Update: Judge Michael Urbanski has ordered the two sides into mediation to seek a “reasonable compromise,” the Roanoke Times reported.
Urbanksi suggested that the two sides might consider removing the four commandments that refer directly to God, according to the Lynchburg News & Advance.
Settling out of court could save the Giles County School Board from a hefty legal bill. If the board loses in court, it’d be on the hook for plaintiffs’ attorney fees — more than $100,000, according to the News & Advance.
A long-running and bitter fight over whether the Ten Commandments may be posted in schools continues Monday in a federal courtroom in Roanoke.
The plaintiffs are an anonymous student and that student’s parent, who argue that the display amounted to the school’s endorsement of a religion to which the student doesn’t subscribe.

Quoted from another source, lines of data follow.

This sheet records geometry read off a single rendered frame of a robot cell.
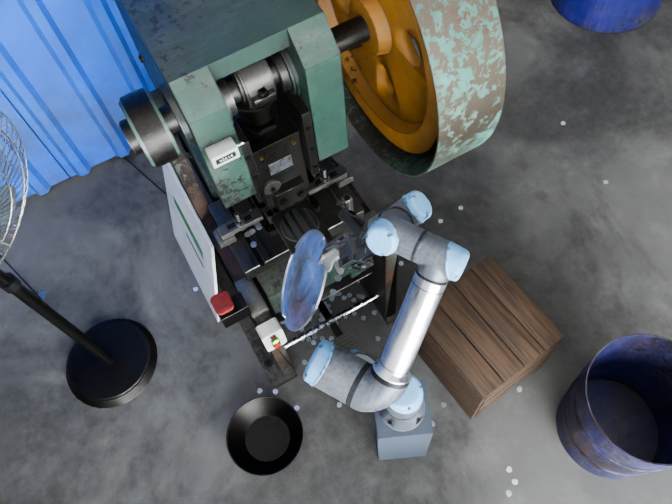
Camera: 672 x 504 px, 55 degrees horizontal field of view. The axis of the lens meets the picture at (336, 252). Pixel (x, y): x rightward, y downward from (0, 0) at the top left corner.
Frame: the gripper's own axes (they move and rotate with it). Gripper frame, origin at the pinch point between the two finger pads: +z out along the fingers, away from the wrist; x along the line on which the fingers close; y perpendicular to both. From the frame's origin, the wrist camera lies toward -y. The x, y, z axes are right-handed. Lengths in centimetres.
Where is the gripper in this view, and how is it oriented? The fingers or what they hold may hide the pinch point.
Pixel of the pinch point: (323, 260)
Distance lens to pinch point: 169.3
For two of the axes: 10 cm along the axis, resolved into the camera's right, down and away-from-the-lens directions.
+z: -6.5, 4.3, 6.3
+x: 7.5, 2.0, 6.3
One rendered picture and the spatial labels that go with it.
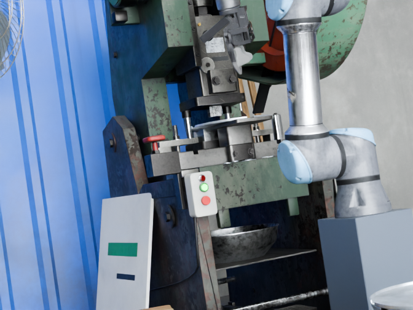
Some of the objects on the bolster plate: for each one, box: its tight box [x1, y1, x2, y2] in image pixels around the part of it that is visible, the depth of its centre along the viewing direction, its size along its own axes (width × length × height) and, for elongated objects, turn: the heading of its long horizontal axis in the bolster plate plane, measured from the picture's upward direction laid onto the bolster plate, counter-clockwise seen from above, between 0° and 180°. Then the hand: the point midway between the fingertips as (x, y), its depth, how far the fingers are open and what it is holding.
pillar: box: [184, 117, 193, 145], centre depth 279 cm, size 2×2×14 cm
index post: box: [271, 113, 284, 140], centre depth 273 cm, size 3×3×10 cm
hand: (237, 71), depth 249 cm, fingers closed
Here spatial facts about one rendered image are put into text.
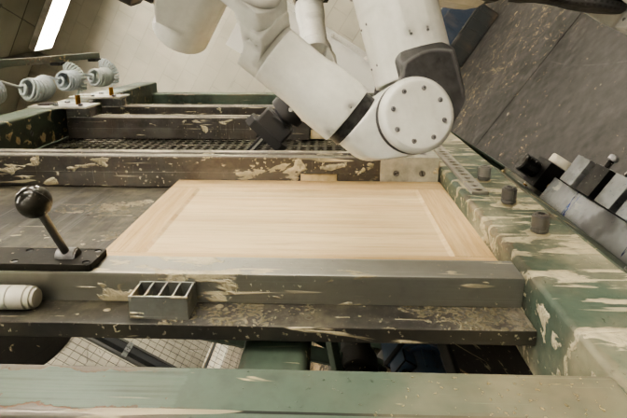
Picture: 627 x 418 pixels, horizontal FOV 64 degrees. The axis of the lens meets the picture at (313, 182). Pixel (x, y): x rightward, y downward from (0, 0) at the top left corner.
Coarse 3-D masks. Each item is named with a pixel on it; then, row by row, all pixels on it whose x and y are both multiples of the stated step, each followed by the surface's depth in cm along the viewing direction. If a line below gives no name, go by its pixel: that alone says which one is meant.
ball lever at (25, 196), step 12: (24, 192) 55; (36, 192) 55; (48, 192) 57; (24, 204) 55; (36, 204) 55; (48, 204) 56; (36, 216) 56; (48, 216) 59; (48, 228) 59; (60, 240) 61; (60, 252) 63; (72, 252) 63
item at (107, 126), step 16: (64, 64) 158; (80, 112) 160; (96, 112) 164; (80, 128) 161; (96, 128) 161; (112, 128) 160; (128, 128) 160; (144, 128) 160; (160, 128) 160; (176, 128) 160; (192, 128) 160; (208, 128) 159; (224, 128) 159; (240, 128) 159; (304, 128) 158
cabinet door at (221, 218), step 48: (192, 192) 100; (240, 192) 101; (288, 192) 101; (336, 192) 101; (384, 192) 101; (432, 192) 100; (144, 240) 77; (192, 240) 78; (240, 240) 78; (288, 240) 78; (336, 240) 78; (384, 240) 78; (432, 240) 78; (480, 240) 77
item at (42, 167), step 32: (0, 160) 109; (32, 160) 109; (64, 160) 109; (96, 160) 109; (128, 160) 108; (160, 160) 108; (192, 160) 108; (224, 160) 108; (256, 160) 108; (288, 160) 107; (320, 160) 107; (352, 160) 107; (384, 160) 106; (416, 160) 106
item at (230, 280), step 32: (128, 256) 66; (64, 288) 63; (96, 288) 62; (128, 288) 62; (224, 288) 62; (256, 288) 62; (288, 288) 62; (320, 288) 61; (352, 288) 61; (384, 288) 61; (416, 288) 61; (448, 288) 61; (480, 288) 61; (512, 288) 61
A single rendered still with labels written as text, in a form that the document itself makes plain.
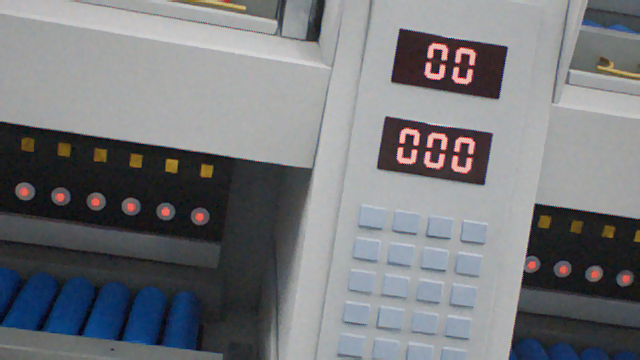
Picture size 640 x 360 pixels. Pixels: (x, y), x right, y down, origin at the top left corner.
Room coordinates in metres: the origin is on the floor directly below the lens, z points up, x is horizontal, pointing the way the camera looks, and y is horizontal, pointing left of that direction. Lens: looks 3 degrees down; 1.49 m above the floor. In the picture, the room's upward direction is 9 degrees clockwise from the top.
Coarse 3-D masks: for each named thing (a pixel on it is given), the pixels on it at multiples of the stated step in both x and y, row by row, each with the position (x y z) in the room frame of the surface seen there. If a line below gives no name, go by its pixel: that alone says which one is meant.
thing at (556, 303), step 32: (544, 224) 0.55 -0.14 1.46; (576, 224) 0.55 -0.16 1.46; (608, 224) 0.55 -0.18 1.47; (544, 256) 0.56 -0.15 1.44; (576, 256) 0.56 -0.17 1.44; (608, 256) 0.56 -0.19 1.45; (544, 288) 0.57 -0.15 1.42; (576, 288) 0.57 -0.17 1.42; (608, 288) 0.57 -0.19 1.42; (544, 320) 0.56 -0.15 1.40; (608, 320) 0.57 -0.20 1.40; (512, 352) 0.52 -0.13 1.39; (544, 352) 0.53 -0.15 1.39; (576, 352) 0.55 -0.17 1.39; (608, 352) 0.55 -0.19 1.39
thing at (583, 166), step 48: (576, 0) 0.37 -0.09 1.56; (624, 0) 0.56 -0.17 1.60; (576, 48) 0.45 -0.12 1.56; (624, 48) 0.45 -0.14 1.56; (576, 96) 0.40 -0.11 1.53; (624, 96) 0.43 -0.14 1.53; (576, 144) 0.38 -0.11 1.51; (624, 144) 0.39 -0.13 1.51; (576, 192) 0.39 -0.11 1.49; (624, 192) 0.39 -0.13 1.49
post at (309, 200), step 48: (528, 0) 0.38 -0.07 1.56; (336, 48) 0.37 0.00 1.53; (336, 96) 0.37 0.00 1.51; (528, 96) 0.38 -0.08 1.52; (336, 144) 0.37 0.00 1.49; (528, 144) 0.38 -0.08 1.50; (288, 192) 0.49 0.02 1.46; (336, 192) 0.37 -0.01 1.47; (528, 192) 0.38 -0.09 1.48; (288, 240) 0.45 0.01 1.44; (288, 288) 0.41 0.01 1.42; (288, 336) 0.38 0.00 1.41
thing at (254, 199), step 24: (240, 168) 0.56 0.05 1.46; (264, 168) 0.57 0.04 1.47; (240, 192) 0.57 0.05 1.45; (264, 192) 0.57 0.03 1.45; (240, 216) 0.57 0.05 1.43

The Giles County School Board, meanwhile, argues that the Ten Commandments were hung as part of a larger display of historic documents — including the Declaration of Independence — that paid tribute to the principles on which the United States was founded.
The plaintiffs are represented by the American Civil Liberties Union, and the school board by Liberty Counsel, which is associated with Liberty University, the Lynchburg evangelical Christian school founded by the Rev. Jerry Falwell.
(The Roanoke Times had an interesting profile on Sunday of Liberty Counsel, which has done pro bono work for hundreds of “victims of religious injustice” around the nation.)
The Giles County fight has raged since late 2010, when the school agreed to take down the Ten Commandments in response to a complaint.
That move provoked a passionate reaction from residents of Giles County. Hundreds of students walked out of class to support the Ten Commandments posting and hundreds of residents crowded a January 2011 school board meeting to demand the reinstatement of the display.
“It was never our forefathers’ idea for the Ten Commandments and for God to be taken out of the system,” a pastor said at the time, according to the plaintiffs’ initial complaint.
“God has never done us a disservice in this county and he’s blessed us with the beauty and all we have so we certainly want to honor him by posting his word in the eyes of our students and all that walk the halls,” another pastor said.
The school board voted at that meeting to rehang the Ten Commandments.
After some discussion about how to do so legally, the board decided to create displays of a suite of documents related to the history of the United States and its laws: the Star-Spangled Banner, the Bill of Rights, the Virginia Statute for Religious Freedom, the Declaration of Independence, the Mayflower Compact and the Magna Carta.
It’s not a religious display so much as a historical one, the school board argues, and therefore it doesn’t violate the separation of church and state.
Both sides are meeting in U.S. District Court Monday to ask Judge Michael Urbanski to rule quickly without holding a trial.
Carl Tobias, a law professor at the University of Richmond, said he would be surprised if Urbanski agrees to proceed without hearing all the evidence.
The facts in this case are critical, Tobias said, because they will help the judge discern the issue that the U.S. Supreme Court has previously said matters most in cases like these: What was the school board’s intent when it posted the Ten Commandments?
“In lay terms, is it primarily religious or is it not?” Tobias said. “That is what Judge Urbanski has to decide.”
Meanwhile Giles County remains deeply divided. The plaintiffs sought and were granted anonymity to protect them from what they said would be certain retaliation and ostracization.
In court documents, the Associated Press reported, the student spoke of feeling compelled to “hide participation in this lawsuit from my closest friends and the person I am dating.”
“Filing this lawsuit has not been easy, and I would not have done it if I were not genuinely disturbed by the Ten Commandments in the school,” the student said in the court statement, according to the Associated Press.